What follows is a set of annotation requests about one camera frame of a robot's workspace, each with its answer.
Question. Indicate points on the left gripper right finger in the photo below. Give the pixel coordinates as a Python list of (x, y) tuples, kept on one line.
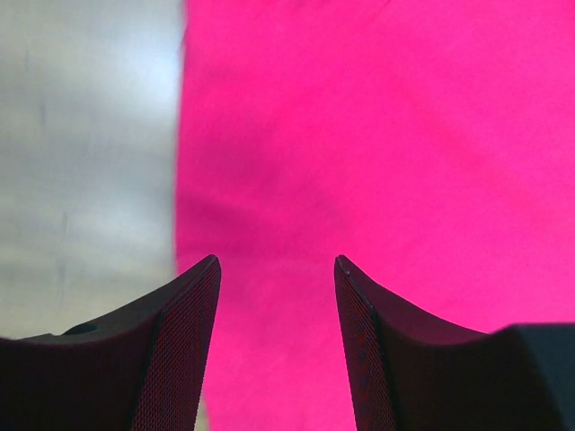
[(410, 370)]

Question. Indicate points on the pink t shirt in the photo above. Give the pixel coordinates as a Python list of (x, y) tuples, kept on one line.
[(431, 142)]

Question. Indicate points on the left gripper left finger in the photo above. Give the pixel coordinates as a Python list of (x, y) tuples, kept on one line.
[(140, 367)]

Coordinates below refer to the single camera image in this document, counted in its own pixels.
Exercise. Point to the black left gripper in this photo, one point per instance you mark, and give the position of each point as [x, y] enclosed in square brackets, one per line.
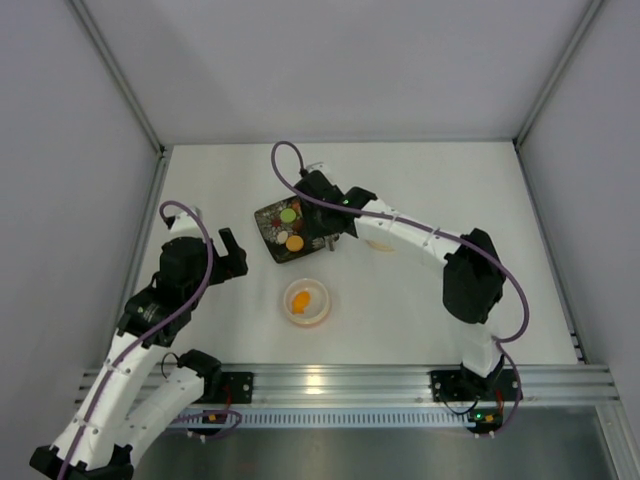
[220, 257]

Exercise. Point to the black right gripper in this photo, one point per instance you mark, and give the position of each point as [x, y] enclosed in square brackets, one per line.
[320, 226]

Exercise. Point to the brown chocolate snack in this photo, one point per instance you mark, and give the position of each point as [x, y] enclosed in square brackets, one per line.
[298, 226]

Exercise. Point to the orange round cracker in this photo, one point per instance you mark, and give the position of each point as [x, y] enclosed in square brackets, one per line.
[294, 243]

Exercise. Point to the small white oval snack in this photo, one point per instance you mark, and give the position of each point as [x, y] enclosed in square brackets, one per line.
[282, 237]

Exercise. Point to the green round cookie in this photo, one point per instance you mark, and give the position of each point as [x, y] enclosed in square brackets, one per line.
[288, 215]

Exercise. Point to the orange fish shaped snack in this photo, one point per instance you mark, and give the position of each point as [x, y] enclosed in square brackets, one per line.
[300, 302]

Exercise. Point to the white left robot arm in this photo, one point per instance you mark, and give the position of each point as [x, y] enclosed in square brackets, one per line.
[110, 432]

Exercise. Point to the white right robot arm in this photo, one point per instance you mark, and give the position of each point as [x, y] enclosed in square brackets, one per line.
[472, 277]

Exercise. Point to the cream round box lid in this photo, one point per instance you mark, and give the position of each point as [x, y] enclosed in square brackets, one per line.
[380, 247]

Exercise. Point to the black floral square plate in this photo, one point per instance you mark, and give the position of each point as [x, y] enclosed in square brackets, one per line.
[283, 230]

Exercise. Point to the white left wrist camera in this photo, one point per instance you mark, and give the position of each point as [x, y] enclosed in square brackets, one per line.
[183, 225]

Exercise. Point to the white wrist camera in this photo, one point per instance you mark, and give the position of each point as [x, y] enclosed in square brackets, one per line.
[318, 166]
[183, 225]

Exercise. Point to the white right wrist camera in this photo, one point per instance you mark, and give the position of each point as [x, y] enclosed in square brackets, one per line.
[318, 166]

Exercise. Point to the left aluminium frame post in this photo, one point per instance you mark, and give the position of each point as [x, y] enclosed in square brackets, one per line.
[98, 41]

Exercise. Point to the aluminium frame post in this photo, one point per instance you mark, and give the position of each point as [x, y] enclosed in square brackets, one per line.
[98, 41]
[560, 68]

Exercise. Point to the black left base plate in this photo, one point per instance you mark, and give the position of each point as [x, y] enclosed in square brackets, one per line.
[230, 388]

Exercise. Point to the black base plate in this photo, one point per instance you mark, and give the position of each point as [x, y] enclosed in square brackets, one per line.
[450, 386]
[230, 388]

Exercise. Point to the aluminium mounting rail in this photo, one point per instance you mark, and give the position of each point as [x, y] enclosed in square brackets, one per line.
[318, 386]

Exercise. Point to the grey slotted cable duct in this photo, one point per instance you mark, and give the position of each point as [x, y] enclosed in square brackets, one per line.
[350, 418]

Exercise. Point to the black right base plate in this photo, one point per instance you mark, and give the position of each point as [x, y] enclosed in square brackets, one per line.
[450, 386]

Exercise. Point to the right aluminium frame post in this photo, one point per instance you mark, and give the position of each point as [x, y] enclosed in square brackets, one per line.
[560, 68]

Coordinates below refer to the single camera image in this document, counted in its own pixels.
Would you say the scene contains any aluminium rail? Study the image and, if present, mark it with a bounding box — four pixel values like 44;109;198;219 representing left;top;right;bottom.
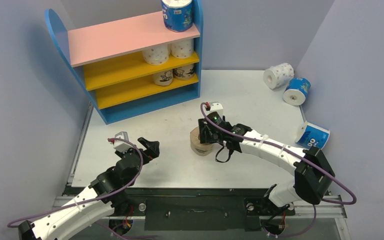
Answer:
52;196;348;220

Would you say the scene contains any brown cartoon paper roll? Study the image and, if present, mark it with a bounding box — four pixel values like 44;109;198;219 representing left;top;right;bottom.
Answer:
172;64;195;80

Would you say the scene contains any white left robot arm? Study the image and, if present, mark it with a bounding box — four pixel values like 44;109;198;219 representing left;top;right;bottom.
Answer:
17;132;160;240

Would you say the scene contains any white floral paper roll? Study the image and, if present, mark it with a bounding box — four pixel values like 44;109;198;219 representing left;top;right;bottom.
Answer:
263;63;295;90
141;44;171;66
170;38;194;59

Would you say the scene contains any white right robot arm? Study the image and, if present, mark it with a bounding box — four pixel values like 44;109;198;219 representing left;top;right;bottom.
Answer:
198;112;335;214

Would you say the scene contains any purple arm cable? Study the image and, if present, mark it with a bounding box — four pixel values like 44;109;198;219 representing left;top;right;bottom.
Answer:
200;102;358;239
7;138;155;240

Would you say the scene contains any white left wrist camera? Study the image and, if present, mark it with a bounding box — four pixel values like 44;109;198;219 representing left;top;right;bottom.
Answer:
107;131;132;153

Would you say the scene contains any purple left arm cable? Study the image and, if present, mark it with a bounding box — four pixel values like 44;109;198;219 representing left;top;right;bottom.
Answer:
7;138;155;240

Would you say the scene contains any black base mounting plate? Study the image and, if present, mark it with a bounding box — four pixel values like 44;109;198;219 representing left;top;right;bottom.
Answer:
108;188;295;235

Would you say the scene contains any blue pink yellow shelf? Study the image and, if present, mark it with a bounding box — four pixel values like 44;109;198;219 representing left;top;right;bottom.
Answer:
44;0;204;124

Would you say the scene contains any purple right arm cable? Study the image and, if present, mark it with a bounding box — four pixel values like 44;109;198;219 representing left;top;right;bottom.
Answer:
200;102;358;239

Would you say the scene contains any blue paper roll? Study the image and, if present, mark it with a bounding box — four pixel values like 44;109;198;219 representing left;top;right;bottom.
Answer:
282;77;311;106
161;0;193;32
295;121;331;149

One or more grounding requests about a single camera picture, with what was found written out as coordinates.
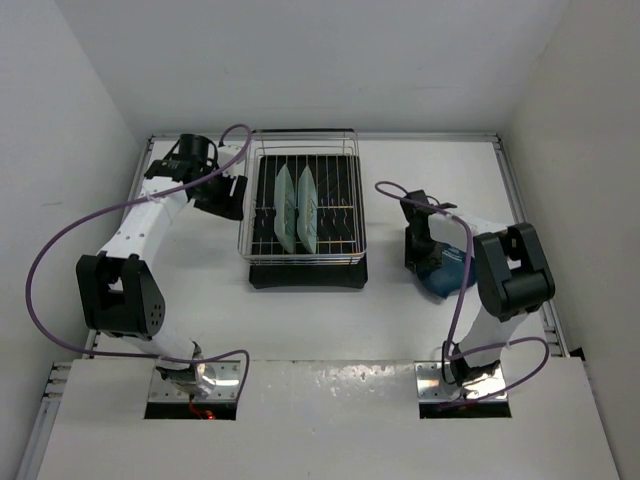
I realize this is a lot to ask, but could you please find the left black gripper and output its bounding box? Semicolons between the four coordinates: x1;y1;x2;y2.
192;165;246;220

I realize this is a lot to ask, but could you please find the dark blue leaf plate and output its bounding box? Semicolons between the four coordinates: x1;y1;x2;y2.
416;243;467;299

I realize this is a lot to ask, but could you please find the light green rectangular plate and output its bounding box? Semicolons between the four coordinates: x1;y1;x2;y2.
274;166;296;254

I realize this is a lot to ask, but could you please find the light green plate with berries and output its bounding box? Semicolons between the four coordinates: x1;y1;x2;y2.
296;167;318;254

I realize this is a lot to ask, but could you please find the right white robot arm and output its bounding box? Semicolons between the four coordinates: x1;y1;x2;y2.
400;190;555;387

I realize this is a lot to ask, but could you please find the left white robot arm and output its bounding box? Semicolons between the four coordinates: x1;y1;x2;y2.
76;134;247;396

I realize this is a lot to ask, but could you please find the black drip tray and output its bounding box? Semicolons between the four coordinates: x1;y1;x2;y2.
243;154;368;289

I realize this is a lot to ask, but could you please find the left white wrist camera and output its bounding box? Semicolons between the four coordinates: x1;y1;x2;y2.
217;144;246;176

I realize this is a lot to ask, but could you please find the metal wire dish rack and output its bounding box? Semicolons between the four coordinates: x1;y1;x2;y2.
238;128;366;265

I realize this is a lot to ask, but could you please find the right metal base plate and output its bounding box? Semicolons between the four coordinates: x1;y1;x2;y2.
414;361;508;404

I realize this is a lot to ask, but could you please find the metal base plate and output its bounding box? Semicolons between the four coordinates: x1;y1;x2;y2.
148;361;241;403
414;361;508;404

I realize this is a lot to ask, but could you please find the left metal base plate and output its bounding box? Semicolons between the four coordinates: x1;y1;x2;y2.
148;361;241;403

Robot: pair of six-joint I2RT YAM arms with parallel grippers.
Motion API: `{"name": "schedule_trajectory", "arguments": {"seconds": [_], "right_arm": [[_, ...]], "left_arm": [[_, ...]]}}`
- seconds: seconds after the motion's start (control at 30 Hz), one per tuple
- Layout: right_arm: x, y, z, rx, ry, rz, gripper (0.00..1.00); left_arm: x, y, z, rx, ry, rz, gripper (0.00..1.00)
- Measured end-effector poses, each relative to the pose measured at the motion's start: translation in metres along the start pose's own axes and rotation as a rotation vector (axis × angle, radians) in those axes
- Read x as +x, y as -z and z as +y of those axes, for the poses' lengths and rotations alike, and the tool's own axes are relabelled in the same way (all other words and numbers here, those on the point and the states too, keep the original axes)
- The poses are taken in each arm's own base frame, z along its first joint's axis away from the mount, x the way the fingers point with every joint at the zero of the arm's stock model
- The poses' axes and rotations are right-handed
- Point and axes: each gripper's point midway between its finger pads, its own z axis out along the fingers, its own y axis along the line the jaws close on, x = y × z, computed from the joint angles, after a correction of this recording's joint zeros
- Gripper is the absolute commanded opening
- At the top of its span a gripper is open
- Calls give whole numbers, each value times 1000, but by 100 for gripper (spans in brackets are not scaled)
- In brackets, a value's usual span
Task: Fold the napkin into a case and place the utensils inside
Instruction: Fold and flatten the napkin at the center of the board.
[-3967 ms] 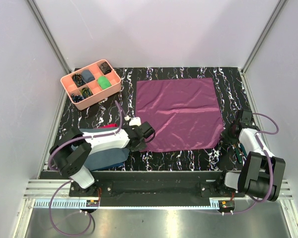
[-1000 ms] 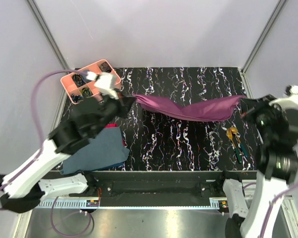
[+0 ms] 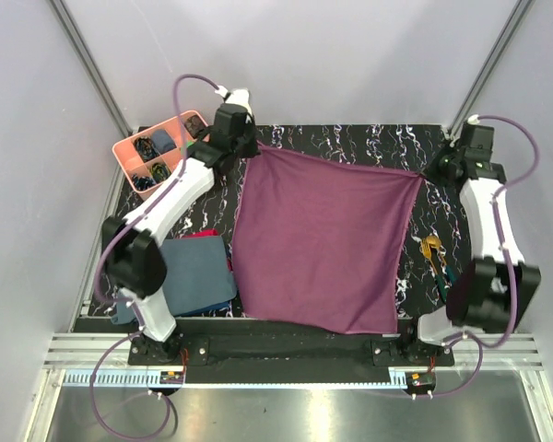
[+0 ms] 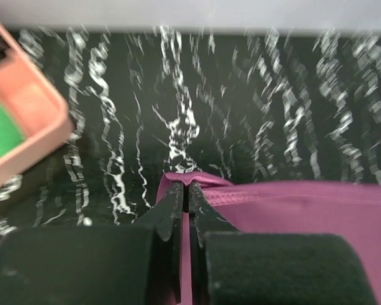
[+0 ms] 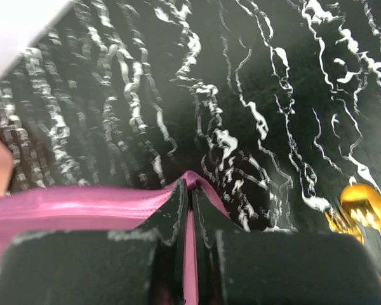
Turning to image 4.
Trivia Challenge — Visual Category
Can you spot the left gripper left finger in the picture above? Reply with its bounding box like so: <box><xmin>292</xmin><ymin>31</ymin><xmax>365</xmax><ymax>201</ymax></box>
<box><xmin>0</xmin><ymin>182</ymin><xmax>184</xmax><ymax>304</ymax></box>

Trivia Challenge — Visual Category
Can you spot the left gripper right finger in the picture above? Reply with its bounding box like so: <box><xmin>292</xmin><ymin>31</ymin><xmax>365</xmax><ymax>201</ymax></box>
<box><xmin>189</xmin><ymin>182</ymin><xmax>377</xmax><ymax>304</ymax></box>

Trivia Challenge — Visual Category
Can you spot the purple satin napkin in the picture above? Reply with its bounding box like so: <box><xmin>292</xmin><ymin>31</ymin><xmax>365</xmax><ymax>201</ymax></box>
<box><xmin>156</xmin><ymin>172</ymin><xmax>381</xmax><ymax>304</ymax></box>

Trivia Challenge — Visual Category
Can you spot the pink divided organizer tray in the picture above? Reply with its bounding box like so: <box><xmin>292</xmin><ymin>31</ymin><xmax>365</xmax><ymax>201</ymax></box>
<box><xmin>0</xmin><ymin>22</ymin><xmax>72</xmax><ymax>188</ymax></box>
┄┄┄┄┄┄
What to do:
Respond with the lines above, from the one that holds "Can you spot the pink" to the end of the listing, each repeated exactly, and with no other material.

Response below:
Can you spot the pink divided organizer tray in the picture above? Reply with its bounding box like so: <box><xmin>292</xmin><ymin>31</ymin><xmax>365</xmax><ymax>201</ymax></box>
<box><xmin>0</xmin><ymin>22</ymin><xmax>72</xmax><ymax>188</ymax></box>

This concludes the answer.